2 may 2013

Medio rojo, medio verde

En la consulta del oftalmólogo podemos encontrar un aparato curioso, que en la actualidad ha quedado en desuso, pero que algunos colegas nostálgicos conservan. Me refiero a la tabla mitad roja, mitad verde que está colgada en algunas consultas, médicamente conocido como test bicromático. Algunas personas piensan que sirve para el estudio del daltonismo, pero no es esa su función, sino distinguir rápidamente si una persona es miope o hipermétrope.


Para entender como funciona, primero necesitamos recordar un concepto básico en óptica. Los rayos de luz, los azules y verdes, que tienen más energía (y por lo tanto, mayor frecuencia y menor longitud de onda) son los que se refractan o se desvían más. Mientras que los amarillos y rojos, al tener una energía menor, se refractan mucho menos, por lo que su trayectoria es más parecida a la que seguía la luz blanca antes de la refracción.

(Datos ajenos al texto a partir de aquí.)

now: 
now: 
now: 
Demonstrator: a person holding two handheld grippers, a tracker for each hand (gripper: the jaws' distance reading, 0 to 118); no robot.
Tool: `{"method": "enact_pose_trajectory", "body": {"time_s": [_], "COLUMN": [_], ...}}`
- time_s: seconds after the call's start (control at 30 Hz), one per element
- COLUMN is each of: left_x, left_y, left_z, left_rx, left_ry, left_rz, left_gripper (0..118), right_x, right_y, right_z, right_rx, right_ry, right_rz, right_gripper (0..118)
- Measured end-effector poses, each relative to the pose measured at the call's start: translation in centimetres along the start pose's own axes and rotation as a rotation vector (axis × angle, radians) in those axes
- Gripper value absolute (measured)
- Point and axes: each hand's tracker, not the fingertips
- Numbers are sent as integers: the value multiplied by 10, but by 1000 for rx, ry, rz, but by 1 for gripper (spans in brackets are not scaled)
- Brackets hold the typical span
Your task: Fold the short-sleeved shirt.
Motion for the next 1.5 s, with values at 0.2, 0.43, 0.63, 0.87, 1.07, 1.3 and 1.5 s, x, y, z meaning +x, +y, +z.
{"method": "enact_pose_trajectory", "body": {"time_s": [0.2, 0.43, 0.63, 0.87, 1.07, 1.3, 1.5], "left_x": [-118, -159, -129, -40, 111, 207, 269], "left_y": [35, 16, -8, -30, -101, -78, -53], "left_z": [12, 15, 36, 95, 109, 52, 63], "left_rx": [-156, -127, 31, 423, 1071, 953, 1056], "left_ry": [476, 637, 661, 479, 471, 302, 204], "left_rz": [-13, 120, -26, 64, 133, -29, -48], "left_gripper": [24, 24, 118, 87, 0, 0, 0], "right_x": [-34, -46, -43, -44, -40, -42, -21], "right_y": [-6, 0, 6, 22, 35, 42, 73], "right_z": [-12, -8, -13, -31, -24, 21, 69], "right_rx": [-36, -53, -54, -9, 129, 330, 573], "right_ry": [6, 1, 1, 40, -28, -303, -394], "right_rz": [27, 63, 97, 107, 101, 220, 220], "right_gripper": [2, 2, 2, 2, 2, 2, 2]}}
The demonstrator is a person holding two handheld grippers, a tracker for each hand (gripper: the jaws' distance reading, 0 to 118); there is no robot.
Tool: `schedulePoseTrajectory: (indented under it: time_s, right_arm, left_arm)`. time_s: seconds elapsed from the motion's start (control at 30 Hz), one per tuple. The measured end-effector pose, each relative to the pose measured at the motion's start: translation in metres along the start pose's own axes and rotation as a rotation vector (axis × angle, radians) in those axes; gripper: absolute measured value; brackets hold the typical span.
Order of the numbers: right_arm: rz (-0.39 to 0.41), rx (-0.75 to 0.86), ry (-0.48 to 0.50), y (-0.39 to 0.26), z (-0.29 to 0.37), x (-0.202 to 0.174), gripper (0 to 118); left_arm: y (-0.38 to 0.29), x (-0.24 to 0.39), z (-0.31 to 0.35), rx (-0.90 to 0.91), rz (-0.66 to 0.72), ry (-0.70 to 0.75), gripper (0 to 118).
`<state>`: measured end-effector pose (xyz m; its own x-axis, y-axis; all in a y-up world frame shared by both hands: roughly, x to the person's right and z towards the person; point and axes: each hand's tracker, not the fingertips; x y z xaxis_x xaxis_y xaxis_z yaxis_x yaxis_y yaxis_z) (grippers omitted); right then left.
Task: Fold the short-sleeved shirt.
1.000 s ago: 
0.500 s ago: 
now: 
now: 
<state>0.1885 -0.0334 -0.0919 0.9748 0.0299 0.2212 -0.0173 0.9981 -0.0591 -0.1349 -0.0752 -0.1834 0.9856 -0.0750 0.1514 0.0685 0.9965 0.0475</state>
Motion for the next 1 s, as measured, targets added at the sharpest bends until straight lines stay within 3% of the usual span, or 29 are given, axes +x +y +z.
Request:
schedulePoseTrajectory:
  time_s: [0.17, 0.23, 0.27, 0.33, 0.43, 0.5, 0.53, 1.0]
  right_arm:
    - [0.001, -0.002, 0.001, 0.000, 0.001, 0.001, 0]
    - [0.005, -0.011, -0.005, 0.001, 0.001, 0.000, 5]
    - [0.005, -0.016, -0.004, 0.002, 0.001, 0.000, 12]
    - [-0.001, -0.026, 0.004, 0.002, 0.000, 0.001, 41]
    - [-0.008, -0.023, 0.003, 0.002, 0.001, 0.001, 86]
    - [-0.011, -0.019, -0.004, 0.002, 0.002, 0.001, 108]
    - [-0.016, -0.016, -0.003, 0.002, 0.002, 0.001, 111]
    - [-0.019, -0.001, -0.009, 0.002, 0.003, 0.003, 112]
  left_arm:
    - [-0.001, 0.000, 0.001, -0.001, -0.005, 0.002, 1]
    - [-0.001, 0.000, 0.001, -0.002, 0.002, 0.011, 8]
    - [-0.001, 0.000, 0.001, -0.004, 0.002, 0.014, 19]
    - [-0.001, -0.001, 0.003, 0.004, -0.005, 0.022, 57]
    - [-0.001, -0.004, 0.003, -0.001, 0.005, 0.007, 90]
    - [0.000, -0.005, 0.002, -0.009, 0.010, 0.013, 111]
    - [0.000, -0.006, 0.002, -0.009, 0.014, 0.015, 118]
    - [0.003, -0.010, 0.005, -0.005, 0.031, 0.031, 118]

¿Y qué tiene que ver esto con el tema de hoy? Pues básicamente que el cristalino funciona igual que un prisma que dispersa los colores que forman la luz blanca, fenómeno que se conoce como aberración cromática.

El cristalino es una lenta convergente, así que intenta que todos los rayos se unan en un punto de nuestra retina para poder ver con nitidez. Debido a la aberración cromática, ante una imagen roja y verde, si bien el cristalino va a converger los dos tipos de luz, los rayos de luz verde van a converger más que los rojos, de manera que los haces de luz se van a enfocar en un punto más anterior en la retina que los haces de luz roja. Pero podemos estar tranquilos, esta diferencia de distancia entre los dos colores es tan pequeña que normalmente es inapreciable para alguien con una visión correcta o con las gafas bien graduadas.

Está un poco exagerado, pero es para entendernos


Cuando el ojo es miope, tenemos un ojo que enfoca en exceso y la imagen se forma delante de la retina (generalmente por un ojo demasiado largo). En este caso, tanto el rojo como el verde quedarán por delante, pero el rojo estará más cercano a la retina, por lo que es de esperar que la persona afectada vea menos borrosas las letras en la zona roja. Por el contrario, un ojo hipermétrope, al que le cuesta enfocar la luz y forma la imagen por detrás de la retina, el color más cercano es el verde y por ello donde se ven las letras con mayor claridad.

Este test, si bien es muy curioso, ya no es una parte importante del proceso de graduación y de hecho su fiabilidad y precisión tienden a ser bajas, motivos por los a día de hoy utilizamos los optotipos de Snellen (el típico test de las letras o los números) para graduar.